Dalam laporan yang sama, harta kekayaan Syarifudin juga mencakup alat transportasi dan mesin dengan total nilai Rp900 juta. Rinciannya antara lain mobil Suzuki Jimny tahun 2020 senilai Rp300 juta, Mitsubishi Strada Triton tahun 2010 senilai Rp100 juta, serta Honda WRV RS tahun 2023 senilai Rp200 juta.
Selain itu, terdapat harta bergerak lainnya sebesar Rp300 juta. Ia juga melaporkan kas dan setara kas sebesar Rp200 juta serta harta lainnya senilai Rp800 juta.

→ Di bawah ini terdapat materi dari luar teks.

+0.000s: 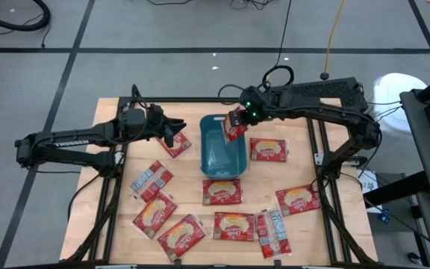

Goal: Sort popcorn bags into baskets
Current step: Put the red popcorn bag into the blue bin

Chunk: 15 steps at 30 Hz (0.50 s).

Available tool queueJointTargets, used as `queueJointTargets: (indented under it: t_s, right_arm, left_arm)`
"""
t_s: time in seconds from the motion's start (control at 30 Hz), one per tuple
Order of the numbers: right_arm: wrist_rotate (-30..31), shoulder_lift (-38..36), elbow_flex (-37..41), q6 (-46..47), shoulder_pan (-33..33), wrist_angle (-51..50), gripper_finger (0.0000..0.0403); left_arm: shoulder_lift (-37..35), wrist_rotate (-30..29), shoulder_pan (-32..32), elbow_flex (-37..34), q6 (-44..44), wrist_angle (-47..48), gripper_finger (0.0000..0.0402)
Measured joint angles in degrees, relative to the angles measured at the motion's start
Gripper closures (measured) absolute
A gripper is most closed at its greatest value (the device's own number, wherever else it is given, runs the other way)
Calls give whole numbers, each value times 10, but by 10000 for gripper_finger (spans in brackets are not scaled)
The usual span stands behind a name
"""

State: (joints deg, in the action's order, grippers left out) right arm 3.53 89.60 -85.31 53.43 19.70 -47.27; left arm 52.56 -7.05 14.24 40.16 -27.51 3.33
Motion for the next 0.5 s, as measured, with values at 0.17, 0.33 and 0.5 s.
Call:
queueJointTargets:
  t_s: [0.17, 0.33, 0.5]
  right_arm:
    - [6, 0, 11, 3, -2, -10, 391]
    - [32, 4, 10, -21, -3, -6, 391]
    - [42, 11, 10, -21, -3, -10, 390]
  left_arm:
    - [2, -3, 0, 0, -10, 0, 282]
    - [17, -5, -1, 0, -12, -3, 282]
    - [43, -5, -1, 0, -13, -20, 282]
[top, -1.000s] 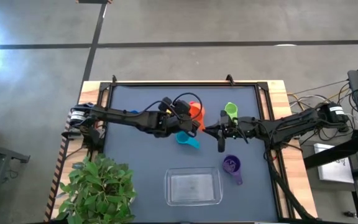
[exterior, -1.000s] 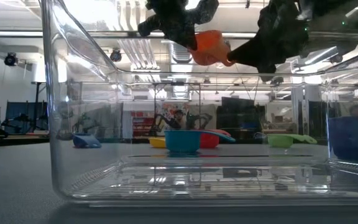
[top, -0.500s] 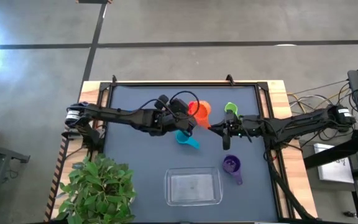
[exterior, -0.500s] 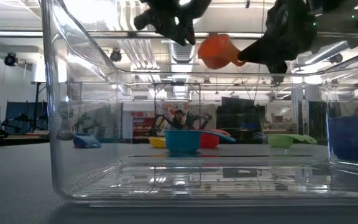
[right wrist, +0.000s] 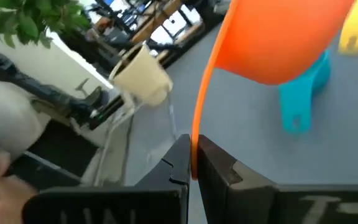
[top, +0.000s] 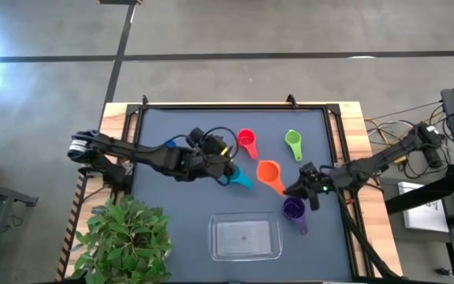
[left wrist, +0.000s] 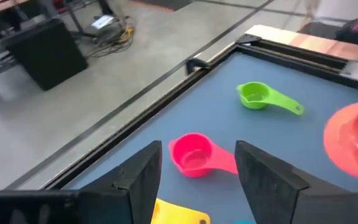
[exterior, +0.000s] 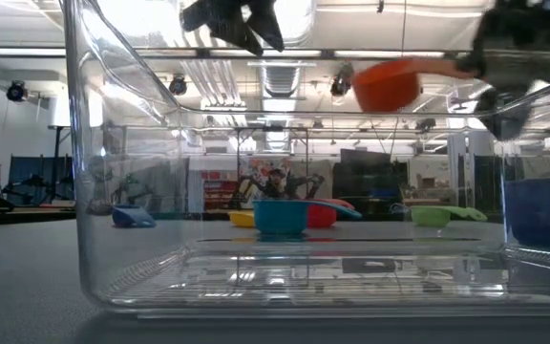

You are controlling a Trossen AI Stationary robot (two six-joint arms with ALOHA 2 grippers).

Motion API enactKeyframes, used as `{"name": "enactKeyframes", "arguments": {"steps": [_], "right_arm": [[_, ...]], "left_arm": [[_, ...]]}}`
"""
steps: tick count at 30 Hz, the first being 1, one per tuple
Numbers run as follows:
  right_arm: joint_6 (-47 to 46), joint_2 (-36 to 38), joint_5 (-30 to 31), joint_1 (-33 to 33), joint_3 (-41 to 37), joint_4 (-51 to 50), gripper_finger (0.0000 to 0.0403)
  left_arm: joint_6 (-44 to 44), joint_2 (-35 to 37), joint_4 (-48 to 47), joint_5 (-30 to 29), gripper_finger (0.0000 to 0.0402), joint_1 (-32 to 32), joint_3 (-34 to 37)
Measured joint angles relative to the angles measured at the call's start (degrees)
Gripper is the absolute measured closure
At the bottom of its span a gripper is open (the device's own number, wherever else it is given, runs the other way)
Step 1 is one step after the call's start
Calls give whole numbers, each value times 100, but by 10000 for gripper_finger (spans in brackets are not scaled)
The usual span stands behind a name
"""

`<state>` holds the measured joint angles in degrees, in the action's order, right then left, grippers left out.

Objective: Nest measuring cups in basket
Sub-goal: Stack the orange measuring cup on top of the purple measuring cup

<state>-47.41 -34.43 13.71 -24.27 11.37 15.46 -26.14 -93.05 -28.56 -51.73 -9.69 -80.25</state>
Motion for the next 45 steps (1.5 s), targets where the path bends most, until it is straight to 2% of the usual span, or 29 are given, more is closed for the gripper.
{"name": "enactKeyframes", "arguments": {"steps": [8,12,16,21,27,34,39,45], "right_arm": [[-1222,517,1340,-1724,-373,-18,395],[-1664,540,2295,-2670,-335,-167,395],[-2340,540,3337,-3556,-241,-676,395],[-3416,428,4016,-4405,-240,-1015,394],[-4442,-107,4016,-4838,-240,-1073,394],[-5354,-848,3899,-4940,-240,-1045,394],[-5422,-1110,3672,-4940,-240,-1044,386],[-5201,-1139,3564,-4938,-164,-1053,342]], "left_arm": [[75,697,1669,176,238,-287,1352],[60,1017,2313,179,249,-376,1899],[62,1127,2653,222,258,-387,2206],[60,1067,2773,370,264,-383,2248],[62,987,2802,407,265,-383,2216],[68,982,2829,370,265,-383,2221],[102,982,2827,370,265,-383,2221],[104,982,2816,374,265,-383,2221]]}}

Secara keseluruhan, nilai aset yang dilaporkan mencapai Rp7,1 miliar. Namun dalam laporan tersebut Syarifudin juga tercatat memiliki utang sebesar Rp1,5 miliar.
Dengan demikian total harta kekayaan Syarifudin yang tercatat dalam LHKPN mencapai Rp5,6 miliar.
Redaksi Repoeblik.com telah berupaya mengonfirmasi terkait data LHKPN tersebut melalui nomor WhatsApp yang biasa digunakan Syarifudin. Namun hingga berita ini diterbitkan, pesan yang dikirim belum mendapat respons.